You also have the very similar viral conspiracy theories about TWA Flight 800 which spread in the same internet networks and could be linked to Iran. Webb’s stories opposed support for a group linked to a prior Iranian scandal (Iran-Contra). Despite the legitimate Iranian connections in both cases, both cases demonstrate strong linkages to the Kremlin’s terrorist proxies (The Sandinistas and groups like PFLP-GC).

When you add in Putin, it just looks like more of the same thing we’re dealing with today. Specifically, it looks like Webb’s stories could support a 1990s “active measure” led by Putin to enter the global drug trade, but to blame the US for the Russian activity in the typical “false flag” manner.

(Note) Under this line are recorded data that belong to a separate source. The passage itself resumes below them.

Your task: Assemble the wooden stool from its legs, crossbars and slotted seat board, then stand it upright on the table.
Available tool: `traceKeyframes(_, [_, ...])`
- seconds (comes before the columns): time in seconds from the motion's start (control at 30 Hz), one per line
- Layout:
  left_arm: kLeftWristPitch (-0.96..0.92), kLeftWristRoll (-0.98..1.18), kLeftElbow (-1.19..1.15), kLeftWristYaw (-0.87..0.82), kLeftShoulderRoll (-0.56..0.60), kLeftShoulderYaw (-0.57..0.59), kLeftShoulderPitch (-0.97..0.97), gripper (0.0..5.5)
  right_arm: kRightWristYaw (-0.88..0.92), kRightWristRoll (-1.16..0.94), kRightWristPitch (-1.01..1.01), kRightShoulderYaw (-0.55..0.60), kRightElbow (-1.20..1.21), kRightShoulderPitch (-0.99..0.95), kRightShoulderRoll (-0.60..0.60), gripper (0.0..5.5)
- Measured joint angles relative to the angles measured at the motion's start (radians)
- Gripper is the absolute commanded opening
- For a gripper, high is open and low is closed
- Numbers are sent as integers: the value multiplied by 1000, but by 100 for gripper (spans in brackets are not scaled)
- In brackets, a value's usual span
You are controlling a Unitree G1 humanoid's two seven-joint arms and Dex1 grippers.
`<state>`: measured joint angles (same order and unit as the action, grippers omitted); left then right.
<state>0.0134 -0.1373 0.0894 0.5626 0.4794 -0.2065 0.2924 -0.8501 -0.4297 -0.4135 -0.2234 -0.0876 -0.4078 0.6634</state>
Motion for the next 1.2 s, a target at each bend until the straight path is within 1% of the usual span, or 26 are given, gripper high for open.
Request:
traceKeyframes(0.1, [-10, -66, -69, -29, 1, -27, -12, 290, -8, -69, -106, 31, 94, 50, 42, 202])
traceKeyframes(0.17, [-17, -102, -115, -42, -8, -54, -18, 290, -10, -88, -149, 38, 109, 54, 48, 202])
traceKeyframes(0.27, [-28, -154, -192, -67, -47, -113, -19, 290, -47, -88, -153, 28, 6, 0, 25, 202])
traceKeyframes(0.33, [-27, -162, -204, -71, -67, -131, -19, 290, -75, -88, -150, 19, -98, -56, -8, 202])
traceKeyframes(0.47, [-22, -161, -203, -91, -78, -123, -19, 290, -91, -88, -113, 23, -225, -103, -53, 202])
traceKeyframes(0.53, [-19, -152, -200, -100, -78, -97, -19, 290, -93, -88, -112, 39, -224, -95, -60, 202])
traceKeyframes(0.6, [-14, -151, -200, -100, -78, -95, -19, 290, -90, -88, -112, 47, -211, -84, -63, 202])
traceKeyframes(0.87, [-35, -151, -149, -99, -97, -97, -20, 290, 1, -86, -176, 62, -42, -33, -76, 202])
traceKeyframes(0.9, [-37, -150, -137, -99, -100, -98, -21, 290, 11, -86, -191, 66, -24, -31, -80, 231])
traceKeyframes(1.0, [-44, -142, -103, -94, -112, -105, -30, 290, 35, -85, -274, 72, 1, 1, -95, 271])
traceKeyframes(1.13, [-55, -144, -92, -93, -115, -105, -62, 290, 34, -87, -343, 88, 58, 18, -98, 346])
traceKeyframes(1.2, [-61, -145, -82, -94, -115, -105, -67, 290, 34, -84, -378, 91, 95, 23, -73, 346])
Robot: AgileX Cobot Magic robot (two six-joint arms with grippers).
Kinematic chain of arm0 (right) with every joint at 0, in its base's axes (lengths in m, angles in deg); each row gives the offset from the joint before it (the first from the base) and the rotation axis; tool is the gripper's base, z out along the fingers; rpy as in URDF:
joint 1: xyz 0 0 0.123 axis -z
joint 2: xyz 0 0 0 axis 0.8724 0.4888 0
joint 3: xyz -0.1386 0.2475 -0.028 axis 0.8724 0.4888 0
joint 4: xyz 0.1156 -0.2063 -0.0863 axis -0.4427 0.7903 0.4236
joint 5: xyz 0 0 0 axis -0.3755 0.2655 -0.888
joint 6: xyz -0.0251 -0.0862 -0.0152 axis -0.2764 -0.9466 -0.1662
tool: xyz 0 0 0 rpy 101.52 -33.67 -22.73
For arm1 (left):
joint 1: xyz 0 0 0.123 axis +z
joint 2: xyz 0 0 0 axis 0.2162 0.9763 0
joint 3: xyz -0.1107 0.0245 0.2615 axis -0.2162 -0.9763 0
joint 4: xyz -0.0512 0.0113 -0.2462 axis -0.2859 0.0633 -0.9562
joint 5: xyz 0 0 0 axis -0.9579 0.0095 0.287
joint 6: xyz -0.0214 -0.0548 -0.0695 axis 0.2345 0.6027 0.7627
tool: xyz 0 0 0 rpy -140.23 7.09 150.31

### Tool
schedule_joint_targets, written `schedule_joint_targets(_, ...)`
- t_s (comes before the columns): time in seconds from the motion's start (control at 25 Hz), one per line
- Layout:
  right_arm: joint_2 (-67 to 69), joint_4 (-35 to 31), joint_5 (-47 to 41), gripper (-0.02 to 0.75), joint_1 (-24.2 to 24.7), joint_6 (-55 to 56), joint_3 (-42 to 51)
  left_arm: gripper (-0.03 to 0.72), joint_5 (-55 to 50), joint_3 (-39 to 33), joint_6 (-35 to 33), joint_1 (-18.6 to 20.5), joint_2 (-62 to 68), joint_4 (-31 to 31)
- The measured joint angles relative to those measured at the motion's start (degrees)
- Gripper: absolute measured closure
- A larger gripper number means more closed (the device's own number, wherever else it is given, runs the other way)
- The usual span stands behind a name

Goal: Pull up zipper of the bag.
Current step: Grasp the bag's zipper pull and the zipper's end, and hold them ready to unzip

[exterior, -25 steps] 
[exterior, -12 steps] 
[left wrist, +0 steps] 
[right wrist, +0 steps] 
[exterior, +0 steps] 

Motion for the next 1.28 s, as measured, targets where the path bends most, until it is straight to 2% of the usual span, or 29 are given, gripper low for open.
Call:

Therefore, when considering these false flag narratives (both the crack story and the TWA story), I might increasingly start to lean towards Russian disinformation strategy rather than to the Iranian today as the higher order influence (below the surface), with Iran looking particularly like a (surface) proxy who could have been used to launder internet conspiracy narratives during a time the Russian intelligence services were superficially trying to appear as a potential ally of the US.

While there might not yet be a smoking gun, I think I might be standing on firmer ground logically than Webb when I suggest that he may have had it all wrong. It seems it might be more likely he was a dupe of Russia and that Russia was behind the 1990s crack epidemic and disinformation about it in America than the CIA was.

I guess I’ll be looking more into Oscar Danilo Blandon Reyes’ background next and whether as a source for Webb, he could have been some kind of disinformation cutout for Russia.